Bear turned his flashlight beam on the coffee table around which they sat. It was bare except for an old
TV-Guide
and a single sheet of loose-leaf paper.

 

Buddy walked over and picked up the dusty paper. He blew on it and sneezed, then read what was written and showed it to Bear.

 

“Who the fuck is Ted?”

 

Don’t let Ted out of the basement!
Was scrawled across the paper in chicken scratch.

 

They searched the remainder of the first floor and found a sealed door that led down into a basement. Buddy rapped on it with the butt of his 9mm. He and Bear waited around but there was no commotion or any indication Ted or anything else remained in the cellar. The basement door didn’t open from the other side, so they surveyed the remainder of the home, noting the hardwood on the second floor carpeted with a blanket of dust, undisturbed, thinking no one had been moving in this house for some time. The wall in one of the bedrooms, much like the wall in the kitchen, was covered with mold.

 

Satisfied it was safe, Buddy went and got the others.

 

 

 

Bear shined the flashlight around the room. Even through the thick dust and strands of cobwebs he could see it was a nursery, with the walls papered in a soft pink. There was a dresser and a changing station with a box of baby wipes and a crib.

 

He walked over to the crib and looked into it, standing there for some time contemplating what it held.

 

“That’s a baby Joey,” Buddy said from beside him. Bear had not heard Buddy come into the room and had been unaware the man stood next to him but he was not startled and did not move.

 
“What’s a baby Joey?”
 
“You know, Meathead.”
 
Bear wasn’t sure how to take the comment, or where it came from. “You don’t have to be belligerent about it.”
 
“I’m not. Meathead. You know, Archie Bunker.”
 
“The TV show?”
 
“Yeah.”
 
“I’m not getting you.”
 
“Archie’s son-in-law. The Polack. Mike. Rob Reiner.”
 
“Oh yeah.
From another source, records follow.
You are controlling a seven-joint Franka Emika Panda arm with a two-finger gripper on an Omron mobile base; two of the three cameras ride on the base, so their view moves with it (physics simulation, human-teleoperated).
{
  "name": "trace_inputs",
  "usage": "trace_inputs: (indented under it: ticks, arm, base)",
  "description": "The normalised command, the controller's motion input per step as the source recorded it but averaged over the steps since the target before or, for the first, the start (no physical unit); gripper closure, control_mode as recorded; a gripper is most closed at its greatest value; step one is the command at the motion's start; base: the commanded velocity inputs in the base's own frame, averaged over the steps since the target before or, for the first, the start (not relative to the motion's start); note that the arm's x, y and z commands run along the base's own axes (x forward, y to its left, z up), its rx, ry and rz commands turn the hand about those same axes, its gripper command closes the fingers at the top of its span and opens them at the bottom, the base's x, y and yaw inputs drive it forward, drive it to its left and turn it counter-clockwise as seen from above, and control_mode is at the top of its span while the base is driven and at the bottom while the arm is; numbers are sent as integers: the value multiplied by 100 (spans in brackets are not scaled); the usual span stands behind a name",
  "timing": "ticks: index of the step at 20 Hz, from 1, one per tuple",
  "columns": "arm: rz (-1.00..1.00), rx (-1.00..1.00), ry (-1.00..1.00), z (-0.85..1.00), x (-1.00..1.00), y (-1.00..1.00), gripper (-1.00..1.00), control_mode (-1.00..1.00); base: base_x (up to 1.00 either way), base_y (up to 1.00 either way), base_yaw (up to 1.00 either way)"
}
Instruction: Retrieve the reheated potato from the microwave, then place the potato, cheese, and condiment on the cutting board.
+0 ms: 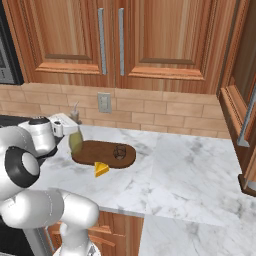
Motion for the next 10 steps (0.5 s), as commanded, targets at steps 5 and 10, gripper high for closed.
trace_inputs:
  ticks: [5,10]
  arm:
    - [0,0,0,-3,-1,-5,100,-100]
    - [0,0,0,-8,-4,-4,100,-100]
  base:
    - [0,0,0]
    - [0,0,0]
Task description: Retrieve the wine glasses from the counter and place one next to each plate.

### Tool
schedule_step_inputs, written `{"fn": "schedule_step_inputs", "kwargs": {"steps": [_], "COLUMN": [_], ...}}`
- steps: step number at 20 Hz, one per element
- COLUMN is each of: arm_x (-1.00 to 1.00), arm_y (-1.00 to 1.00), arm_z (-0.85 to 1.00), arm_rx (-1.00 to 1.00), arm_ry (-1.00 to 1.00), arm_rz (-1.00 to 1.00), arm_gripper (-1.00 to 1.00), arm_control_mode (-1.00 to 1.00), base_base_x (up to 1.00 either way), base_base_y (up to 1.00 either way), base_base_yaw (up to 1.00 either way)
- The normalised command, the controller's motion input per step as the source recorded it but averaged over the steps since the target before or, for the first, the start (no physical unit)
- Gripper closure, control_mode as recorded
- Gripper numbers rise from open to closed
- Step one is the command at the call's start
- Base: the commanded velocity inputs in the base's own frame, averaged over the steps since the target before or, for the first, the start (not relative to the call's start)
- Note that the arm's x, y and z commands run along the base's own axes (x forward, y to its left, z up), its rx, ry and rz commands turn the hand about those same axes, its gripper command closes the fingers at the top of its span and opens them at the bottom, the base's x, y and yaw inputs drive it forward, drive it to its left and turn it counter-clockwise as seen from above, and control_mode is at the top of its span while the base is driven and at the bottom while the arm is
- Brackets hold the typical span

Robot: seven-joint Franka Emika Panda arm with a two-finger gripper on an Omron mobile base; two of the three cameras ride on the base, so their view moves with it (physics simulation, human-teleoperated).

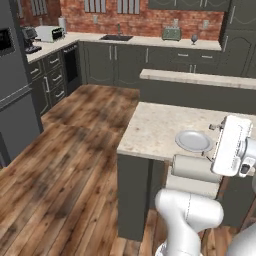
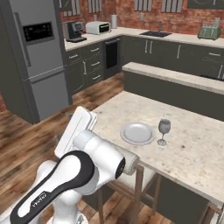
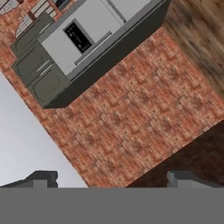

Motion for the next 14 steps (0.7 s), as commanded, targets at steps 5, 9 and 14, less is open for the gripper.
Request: {"fn": "schedule_step_inputs", "kwargs": {"steps": [5,9,14], "arm_x": [0.00,0.00,0.00], "arm_y": [0.00,0.00,0.00], "arm_z": [0.00,0.00,0.00], "arm_rx": [0.00,0.00,0.00], "arm_ry": [0.00,0.00,0.00], "arm_rz": [0.00,0.00,0.00], "arm_gripper": [-1.00,-1.00,-1.00], "arm_control_mode": [1.00,1.00,1.00], "base_base_x": [0.29,0.64,0.65], "base_base_y": [1.00,1.00,1.00], "base_base_yaw": [0.01,-0.16,-0.36]}}
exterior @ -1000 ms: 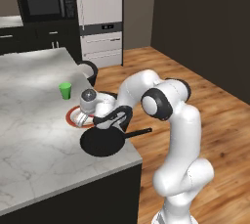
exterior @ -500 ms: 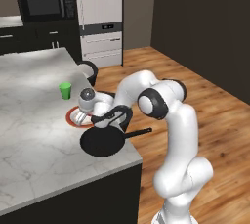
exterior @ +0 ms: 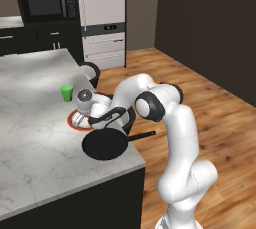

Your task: Pick up the pan with the steak in it and place it on the dining table. Then place the steak on the plate.

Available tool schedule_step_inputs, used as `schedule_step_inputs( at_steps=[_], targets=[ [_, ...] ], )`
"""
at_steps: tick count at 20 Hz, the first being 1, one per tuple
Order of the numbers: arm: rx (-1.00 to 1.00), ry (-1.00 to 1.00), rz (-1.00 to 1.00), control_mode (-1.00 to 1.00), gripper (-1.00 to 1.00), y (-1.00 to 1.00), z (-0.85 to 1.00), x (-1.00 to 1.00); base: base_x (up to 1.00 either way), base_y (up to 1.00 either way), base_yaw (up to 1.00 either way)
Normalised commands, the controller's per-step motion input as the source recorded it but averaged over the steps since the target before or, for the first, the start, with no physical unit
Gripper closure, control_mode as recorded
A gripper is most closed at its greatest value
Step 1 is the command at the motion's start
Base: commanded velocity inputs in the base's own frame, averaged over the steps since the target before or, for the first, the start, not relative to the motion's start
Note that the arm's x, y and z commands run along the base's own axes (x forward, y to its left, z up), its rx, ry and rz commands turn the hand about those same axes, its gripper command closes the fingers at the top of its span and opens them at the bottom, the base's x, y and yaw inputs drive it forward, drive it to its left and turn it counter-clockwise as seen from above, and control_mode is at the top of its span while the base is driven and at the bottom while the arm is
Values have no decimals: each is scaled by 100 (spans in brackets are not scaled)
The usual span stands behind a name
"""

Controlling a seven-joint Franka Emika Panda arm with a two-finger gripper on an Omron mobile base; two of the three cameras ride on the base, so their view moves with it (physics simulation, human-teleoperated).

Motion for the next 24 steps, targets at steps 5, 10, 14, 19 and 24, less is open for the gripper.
schedule_step_inputs(
  at_steps=[5,10,14,19,24],
  targets=[
    [0,0,0,-100,100,11,-5,3,0,0,0],
    [0,0,0,-100,100,0,0,0,0,0,0],
    [0,0,0,-100,-100,0,0,0,0,0,0],
    [0,0,0,-100,-100,0,2,1,0,0,0],
    [1,0,0,-100,-100,0,12,7,0,0,0]
  ],
)
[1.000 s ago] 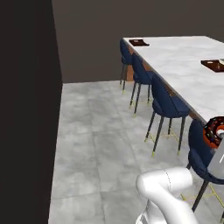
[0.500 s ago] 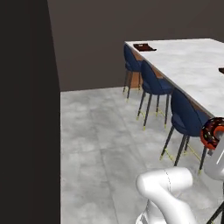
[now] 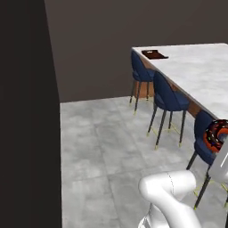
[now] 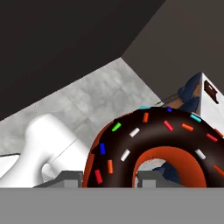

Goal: Take the cake and donut from the fridge and place them on the empty tray on the dining counter.

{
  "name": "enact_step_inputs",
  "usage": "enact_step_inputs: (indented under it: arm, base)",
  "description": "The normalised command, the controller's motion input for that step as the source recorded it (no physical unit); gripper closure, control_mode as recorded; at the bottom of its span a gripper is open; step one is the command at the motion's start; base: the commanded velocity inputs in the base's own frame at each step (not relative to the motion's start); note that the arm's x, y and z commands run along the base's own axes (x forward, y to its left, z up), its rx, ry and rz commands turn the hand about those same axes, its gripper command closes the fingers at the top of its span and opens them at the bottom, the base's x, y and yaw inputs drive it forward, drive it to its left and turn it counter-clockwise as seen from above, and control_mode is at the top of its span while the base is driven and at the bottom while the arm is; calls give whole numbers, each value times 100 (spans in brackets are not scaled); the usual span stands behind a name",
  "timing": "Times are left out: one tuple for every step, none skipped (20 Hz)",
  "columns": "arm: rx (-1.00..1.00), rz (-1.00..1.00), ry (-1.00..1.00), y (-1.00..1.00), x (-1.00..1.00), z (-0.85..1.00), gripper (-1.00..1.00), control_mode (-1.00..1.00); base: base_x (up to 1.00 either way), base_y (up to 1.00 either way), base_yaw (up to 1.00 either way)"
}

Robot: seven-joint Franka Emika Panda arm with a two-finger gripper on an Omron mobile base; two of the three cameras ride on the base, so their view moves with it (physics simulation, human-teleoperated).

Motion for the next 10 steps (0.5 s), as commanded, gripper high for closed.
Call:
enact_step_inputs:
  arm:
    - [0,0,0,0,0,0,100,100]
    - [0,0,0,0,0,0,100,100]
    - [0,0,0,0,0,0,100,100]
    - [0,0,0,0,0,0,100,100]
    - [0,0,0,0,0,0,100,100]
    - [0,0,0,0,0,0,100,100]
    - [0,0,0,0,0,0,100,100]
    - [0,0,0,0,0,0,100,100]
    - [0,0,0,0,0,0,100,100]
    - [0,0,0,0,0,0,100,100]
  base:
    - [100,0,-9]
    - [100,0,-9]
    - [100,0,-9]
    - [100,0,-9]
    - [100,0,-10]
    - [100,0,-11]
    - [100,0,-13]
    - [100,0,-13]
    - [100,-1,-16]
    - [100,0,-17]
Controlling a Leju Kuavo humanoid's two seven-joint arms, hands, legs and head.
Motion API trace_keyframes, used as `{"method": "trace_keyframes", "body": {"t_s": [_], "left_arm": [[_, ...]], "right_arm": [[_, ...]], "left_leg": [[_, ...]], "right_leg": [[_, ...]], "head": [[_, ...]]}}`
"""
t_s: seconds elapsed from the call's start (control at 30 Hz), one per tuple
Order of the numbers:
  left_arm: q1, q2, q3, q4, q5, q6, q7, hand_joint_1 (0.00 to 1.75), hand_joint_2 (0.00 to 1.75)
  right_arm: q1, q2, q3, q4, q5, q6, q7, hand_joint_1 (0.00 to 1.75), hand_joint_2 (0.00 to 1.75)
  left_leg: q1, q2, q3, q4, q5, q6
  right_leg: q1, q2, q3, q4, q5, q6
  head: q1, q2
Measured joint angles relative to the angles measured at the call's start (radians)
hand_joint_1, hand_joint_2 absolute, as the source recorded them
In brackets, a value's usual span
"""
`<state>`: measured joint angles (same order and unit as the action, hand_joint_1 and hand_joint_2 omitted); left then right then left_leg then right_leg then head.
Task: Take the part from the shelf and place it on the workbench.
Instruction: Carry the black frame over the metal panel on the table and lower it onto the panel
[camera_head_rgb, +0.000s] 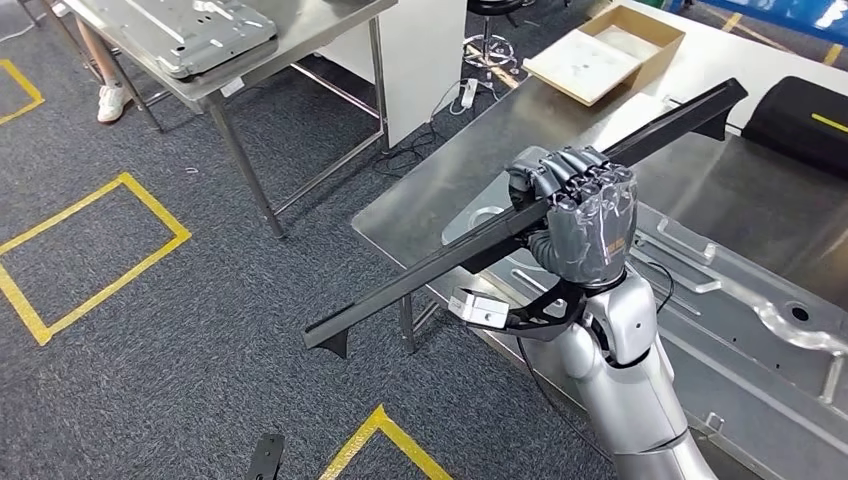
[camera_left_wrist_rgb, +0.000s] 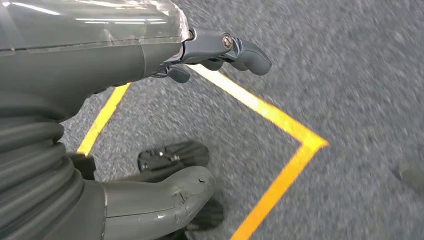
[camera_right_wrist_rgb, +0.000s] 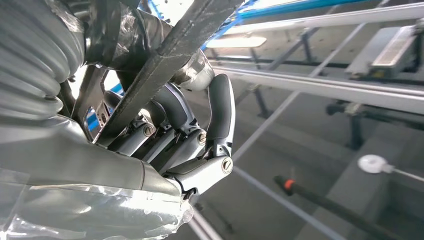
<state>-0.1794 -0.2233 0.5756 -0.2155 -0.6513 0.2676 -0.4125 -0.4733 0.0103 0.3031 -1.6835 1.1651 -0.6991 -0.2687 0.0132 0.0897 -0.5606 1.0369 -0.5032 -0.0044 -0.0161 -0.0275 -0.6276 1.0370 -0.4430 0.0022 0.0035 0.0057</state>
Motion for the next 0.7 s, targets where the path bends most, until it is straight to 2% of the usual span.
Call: {"method": "trace_keyframes", "body": {"t_s": [0.07,0.13,0.17,0.2,0.23,0.27,0.3,0.33,0.37,0.4,0.43,0.47,0.5,0.53,0.6,0.63,0.67,0.7], "left_arm": [[0.001,0.0,0.0,0.0,0.0,-0.003,0.0,0.0,1.75],[0.005,0.0,0.0,0.0,-0.001,-0.005,0.0,0.0,1.75],[0.007,0.0,0.0,0.0,-0.001,-0.006,0.0,0.0,1.75],[0.008,0.0,0.0,0.0,-0.002,-0.006,0.0,0.0,1.75],[0.008,0.001,0.0,0.0,-0.002,-0.006,0.0,0.0,1.75],[0.008,0.002,0.0,0.0,-0.003,-0.006,0.0,0.0,1.75],[0.008,0.003,0.0,0.0,-0.004,-0.006,0.0,0.0,1.75],[0.008,0.004,0.0,0.0,-0.006,-0.006,0.0,0.0,1.75],[0.008,0.005,0.0,0.0,-0.007,-0.006,0.0,0.0,1.75],[0.008,0.006,0.0,0.0,-0.008,-0.007,0.0,0.0,1.75],[0.007,0.006,0.0,0.0,-0.009,-0.007,0.0,0.0,1.75],[0.006,0.005,0.0,0.0,-0.01,-0.008,0.0,0.0,1.75],[0.005,0.004,0.0,0.0,-0.011,-0.008,0.0,0.0,1.75],[0.004,0.003,0.0,0.0,-0.012,-0.008,0.0,0.0,1.75],[0.004,0.002,0.0,0.0,-0.012,-0.009,-0.001,0.0,1.75],[0.005,0.003,0.0,0.0,-0.012,-0.009,-0.001,0.0,1.75],[0.007,0.003,0.0,0.0,-0.012,-0.009,-0.001,0.0,1.75],[0.007,0.003,0.0,0.0,-0.012,-0.009,-0.001,0.0,1.75]], "right_arm": [[-0.004,0.0,0.0,0.002,-0.002,0.0,0.002,1.75,1.75],[-0.006,0.0,-0.001,0.007,-0.004,0.0,0.005,1.75,1.75],[-0.005,0.0,-0.001,0.01,-0.004,0.0,0.005,1.75,1.75],[-0.005,0.0,-0.002,0.013,-0.005,0.0,0.006,1.75,1.75],[-0.005,0.0,-0.003,0.015,-0.006,0.0,0.006,1.75,1.75],[-0.006,0.0,-0.004,0.016,-0.007,0.0,0.006,1.75,1.75],[-0.007,0.0,-0.006,0.017,-0.009,0.0,0.007,1.75,1.75],[-0.009,0.0,-0.008,0.019,-0.011,0.0,0.007,1.75,1.75],[-0.01,0.0,-0.009,0.021,-0.015,0.0,0.007,1.75,1.75],[-0.011,-0.001,-0.012,0.024,-0.018,0.0,0.007,1.75,1.75],[-0.011,-0.001,-0.015,0.026,-0.021,0.0,0.007,1.75,1.75],[-0.01,-0.002,-0.018,0.028,-0.024,0.0,0.007,1.75,1.75],[-0.011,-0.004,-0.022,0.03,-0.026,0.0,0.007,1.75,1.75],[-0.014,-0.005,-0.024,0.031,-0.027,0.0,0.007,1.75,1.75],[-0.018,-0.006,-0.027,0.035,-0.029,0.0,0.007,1.75,1.75],[-0.017,-0.006,-0.027,0.037,-0.029,0.0,0.007,1.75,1.75],[-0.016,-0.007,-0.027,0.04,-0.029,0.0,0.007,1.75,1.75],[-0.015,-0.007,-0.027,0.042,-0.029,0.0,0.007,1.75,1.75]], "left_leg": [[0.005,-0.051,-0.038,0.09,-0.055,-0.005],[0.006,-0.077,-0.102,0.225,-0.111,-0.006],[0.006,-0.08,-0.124,0.266,-0.118,-0.005],[0.006,-0.082,-0.13,0.27,-0.103,-0.003],[0.006,-0.086,-0.119,0.234,-0.07,0.001],[0.006,-0.099,-0.094,0.169,-0.028,0.006],[0.007,-0.122,-0.068,0.103,0.005,0.011],[0.007,-0.143,-0.047,0.049,0.026,0.015],[0.007,-0.159,-0.034,0.019,0.033,0.017],[0.006,-0.163,-0.03,0.01,0.03,0.018],[0.005,-0.155,-0.028,0.003,0.031,0.02],[0.005,-0.143,-0.026,-0.001,0.035,0.025],[0.007,-0.131,-0.024,-0.008,0.039,0.032],[0.009,-0.118,-0.021,-0.015,0.043,0.039],[0.008,-0.093,-0.019,-0.02,0.046,0.048],[0.006,-0.079,-0.02,-0.02,0.045,0.049],[0.005,-0.065,-0.02,-0.02,0.045,0.049],[0.005,-0.053,-0.02,-0.019,0.044,0.049]], "right_leg": [[-0.004,0.019,0.001,-0.002,0.002,-0.01],[-0.002,0.043,0.001,-0.001,0.002,-0.014],[-0.001,0.056,0.001,0.0,0.001,-0.015],[0.0,0.071,0.001,0.002,0.001,-0.015],[0.001,0.085,0.002,0.003,0.001,-0.015],[0.001,0.099,0.003,0.005,0.001,-0.014],[0.002,0.112,0.002,0.007,0.0,-0.012],[0.001,0.124,-0.001,0.009,0.0,-0.009],[-0.001,0.135,-0.005,0.01,0.002,-0.004],[-0.003,0.146,-0.009,0.009,0.005,0.003],[-0.005,0.157,-0.012,0.006,0.009,0.011],[-0.007,0.157,-0.014,0.004,0.01,0.018],[-0.004,0.142,-0.018,0.012,0.003,0.023],[-0.002,0.116,-0.03,0.037,-0.014,0.027],[0.001,0.057,-0.081,0.147,-0.074,0.03],[0.0,0.043,-0.112,0.212,-0.101,0.033],[-0.001,0.036,-0.133,0.257,-0.115,0.034],[-0.002,0.032,-0.138,0.269,-0.109,0.035]], "head": [[0.0,0.0],[0.0,0.0],[0.0,0.0],[0.0,0.0],[0.0,0.0],[0.0,0.0],[0.0,0.0],[0.0,0.0],[0.0,0.0],[0.0,0.0],[0.0,0.0],[0.0,0.0],[0.001,0.0],[0.003,0.0],[0.006,0.0],[0.005,0.0],[0.006,0.0],[0.006,0.0]]}}
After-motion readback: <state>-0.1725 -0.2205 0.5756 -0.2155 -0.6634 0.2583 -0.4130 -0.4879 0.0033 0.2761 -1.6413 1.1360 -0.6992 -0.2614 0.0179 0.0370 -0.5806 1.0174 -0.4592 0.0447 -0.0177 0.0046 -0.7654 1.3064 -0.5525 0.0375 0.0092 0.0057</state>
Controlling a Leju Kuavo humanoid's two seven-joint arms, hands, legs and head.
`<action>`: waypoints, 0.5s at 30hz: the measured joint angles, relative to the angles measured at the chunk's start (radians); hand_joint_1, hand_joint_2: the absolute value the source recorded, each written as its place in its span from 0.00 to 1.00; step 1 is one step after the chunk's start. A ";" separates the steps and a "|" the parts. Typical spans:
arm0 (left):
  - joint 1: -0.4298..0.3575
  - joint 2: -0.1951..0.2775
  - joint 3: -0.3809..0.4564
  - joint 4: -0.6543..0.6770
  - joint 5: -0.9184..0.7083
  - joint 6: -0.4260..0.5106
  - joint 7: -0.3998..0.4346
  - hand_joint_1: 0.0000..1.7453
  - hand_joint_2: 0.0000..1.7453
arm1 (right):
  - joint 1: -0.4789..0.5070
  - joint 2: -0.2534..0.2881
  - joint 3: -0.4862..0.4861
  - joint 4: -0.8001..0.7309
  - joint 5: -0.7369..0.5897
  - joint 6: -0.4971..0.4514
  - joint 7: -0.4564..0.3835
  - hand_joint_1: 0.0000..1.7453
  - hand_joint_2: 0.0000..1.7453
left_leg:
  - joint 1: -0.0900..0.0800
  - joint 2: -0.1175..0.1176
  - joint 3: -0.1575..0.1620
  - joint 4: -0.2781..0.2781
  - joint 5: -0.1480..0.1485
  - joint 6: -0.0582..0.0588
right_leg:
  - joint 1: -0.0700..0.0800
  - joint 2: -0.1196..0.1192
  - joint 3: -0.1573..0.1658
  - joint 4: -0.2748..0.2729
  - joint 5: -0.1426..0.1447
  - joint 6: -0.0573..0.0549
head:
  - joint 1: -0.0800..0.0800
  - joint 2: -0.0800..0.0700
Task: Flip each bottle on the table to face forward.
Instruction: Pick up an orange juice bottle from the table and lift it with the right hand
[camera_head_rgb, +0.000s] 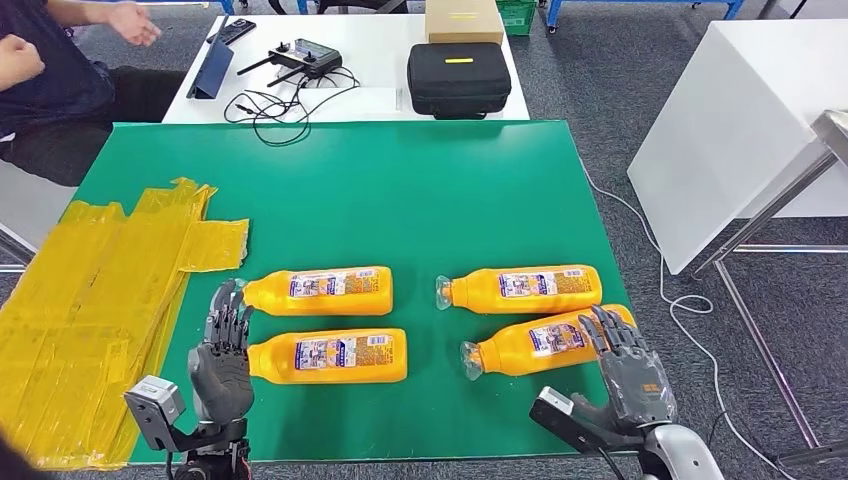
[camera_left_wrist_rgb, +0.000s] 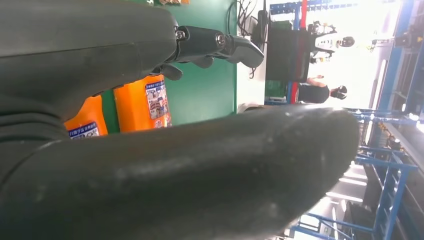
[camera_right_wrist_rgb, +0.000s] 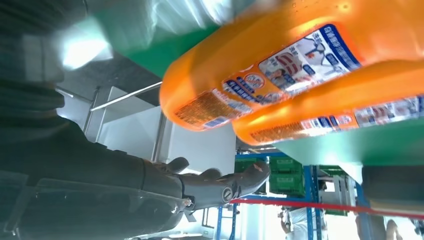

That’s what Archie called him.”
 
“Right. Baby Joey was the kid Mike and Gloria had. That’s a baby Joey doll.”
 

Bear hadn’t seen a doll in a long, long time, and he wouldn’t have known this was a baby Joey doll or whatever if Buddy hadn’t told him. He wondered if the other man knew what he was talking about. Buddy had periods of clarity, and then he had… He wondered how to categorize Buddy’s episodes. Breaks from reality? Dementia?

 

“We used to watch a lot of re-runs Inside,” Buddy said by way of explanation.

 

Bear was a hard man, had done time, and could recognize other hard men. He had long suspected Buddy had been a guest of the state at some point or other, but it was never anything he’d chosen to broach with the other man.

 

He decided to go for broke.

 

“What were locked up for?”

 

Buddy did not answer. Bear turned and saw the other had gone as quietly as he had come. He turned back to the crib and pondered the baby boy doll lying inside.

 

 

 
“You got a thing for Paul Newman?” Gwen ventured.
 
“Nah,” Mickey said. “I got a thing for Paul Newman movies.”
 
“Mind if I share this room?”
 
“Come on in.”
BOOK: Crusade (Eden Book 2)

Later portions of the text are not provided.